The goals of the study reported at AUA were to identify trends in PSA testing by OHSU primary care physicians before and after the recommendation was issued, to determine which age groups were impacted the most, and to identify the rate of PSA testing in men with lower urinary tract symptoms (LUTS). The USPSTF guideline was largely based on an analysis from the Pacific Northwest Evidence Based Practice Center at OHSU, noted Werntz.
Men aged >40 years who were new patients at the family or internal medicine clinic at OHSU between January 2008 and December 2013 were identified for inclusion in the study using the OHSU electronic database. Those with a history of prostate cancer or who had previously been treated by a urologist were excluded.
Researchers compared PSA testing before and after the USPSTF recommendation, with results stratified by age. They found that PSA testing for men aged 50-59 years fell from 19.2% over the 4 years 2008-2012 before the USPSTF recommendation, to 8.5% after May 2012 when the guideline was issueda reduction in screening of 56%. Similarly, for men aged 60-69 years, the rate fell by 60%, from 19.3% to 7.2%, respectively.

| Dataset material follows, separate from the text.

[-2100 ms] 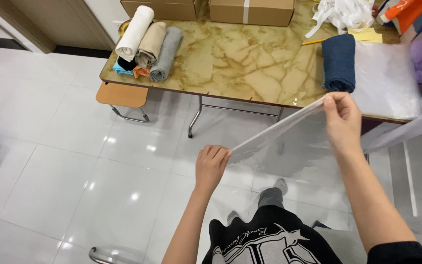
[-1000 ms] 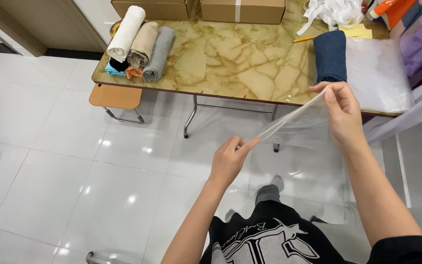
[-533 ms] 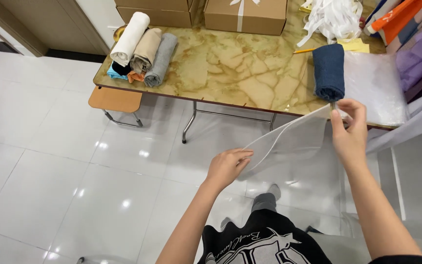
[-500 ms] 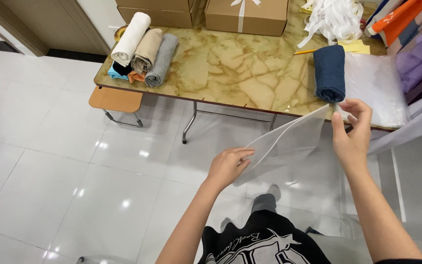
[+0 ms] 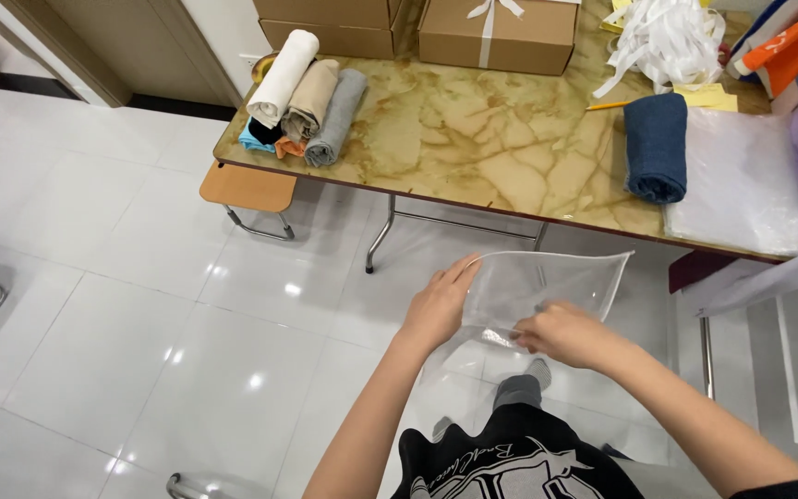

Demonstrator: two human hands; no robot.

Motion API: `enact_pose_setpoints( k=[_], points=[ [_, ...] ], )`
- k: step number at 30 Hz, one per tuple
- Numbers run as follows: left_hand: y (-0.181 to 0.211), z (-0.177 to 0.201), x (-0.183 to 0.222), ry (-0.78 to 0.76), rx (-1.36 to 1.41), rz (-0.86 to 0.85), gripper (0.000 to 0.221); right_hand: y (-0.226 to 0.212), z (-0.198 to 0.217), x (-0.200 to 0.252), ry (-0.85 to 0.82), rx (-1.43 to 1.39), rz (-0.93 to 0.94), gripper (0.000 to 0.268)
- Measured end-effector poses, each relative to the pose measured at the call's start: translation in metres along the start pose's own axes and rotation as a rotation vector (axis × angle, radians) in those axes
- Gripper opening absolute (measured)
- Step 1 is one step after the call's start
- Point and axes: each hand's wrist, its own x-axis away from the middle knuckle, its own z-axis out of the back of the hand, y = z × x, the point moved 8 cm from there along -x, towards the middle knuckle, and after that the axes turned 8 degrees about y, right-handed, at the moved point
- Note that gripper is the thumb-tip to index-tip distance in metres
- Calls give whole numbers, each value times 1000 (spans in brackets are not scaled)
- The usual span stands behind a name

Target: The person ties a white ribbon around a cardboard box and writes on a yellow sticky note attached to it. Then, they place a folded blue garment into a clear plastic bag and seal it.

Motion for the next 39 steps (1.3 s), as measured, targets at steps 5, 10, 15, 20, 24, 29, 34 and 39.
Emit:
enact_pose_setpoints(
  k=[5, 10, 15, 20, 24, 29, 34, 39],
  points=[
    [44, 38, 23, 34, 5, -51, 81, -7, 0, -23, -177, -390, -79, 57],
    [61, 36, 32, 78, -42, -155, 81, 14, -62, -118, 127, -220, 7, 45],
    [39, 30, 50, 96, -186, -146, 82, -16, -113, -101, -534, -34, 323, 44],
    [9, 4, 73, 96, -239, -110, 85, 7, -163, -111, -562, -408, -108, 82],
    [6, 18, 89, 163, -172, -88, 65, 89, -219, -168, -251, -201, -194, 82],
    [-3, 18, 91, 338, -312, -128, 52, 60, -144, -105, -212, 214, -363, 97],
    [13, 28, 79, 481, -404, -201, 57, 135, -266, -189, -366, 250, -321, 81],
    [41, 51, 68, 621, -365, -302, 81, 35, -100, -225, 164, -33, -71, 77]
  ],
)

The researchers observed no significant difference in the frequency of PSA testing for men aged 40 to 49 years after the recommendation was issued (4.2% vs 4.4%, respectively) and for men 70 years or older (10.2% vs 9.3%, respectively).
Benign prostatic hyperplasia (BPH) or LUTS was a noted diagnosis in 3.6% of new patients examined, yet only 36% of men with this diagnosis were given a PSA test, suggesting underutilization of PSA in this symptomatic group of men. LUTS is a potential symptom of advanced prostate cancer, but current AUA guidelines suggest that PSA testing is optional. AUA guidelines do recommend a digital rectal exam (DRE), but this is often not done, Werntz noted.
Widespread use of PSA testing has contributed to the detection and overtreatment of men with low-risk, non-aggressive prostate cancer. Nevertheless, recognizing the benefits of PSA testing, the AUA updated its guidelines in 2013 to incorporate a man’s health risk, age, race, and family history.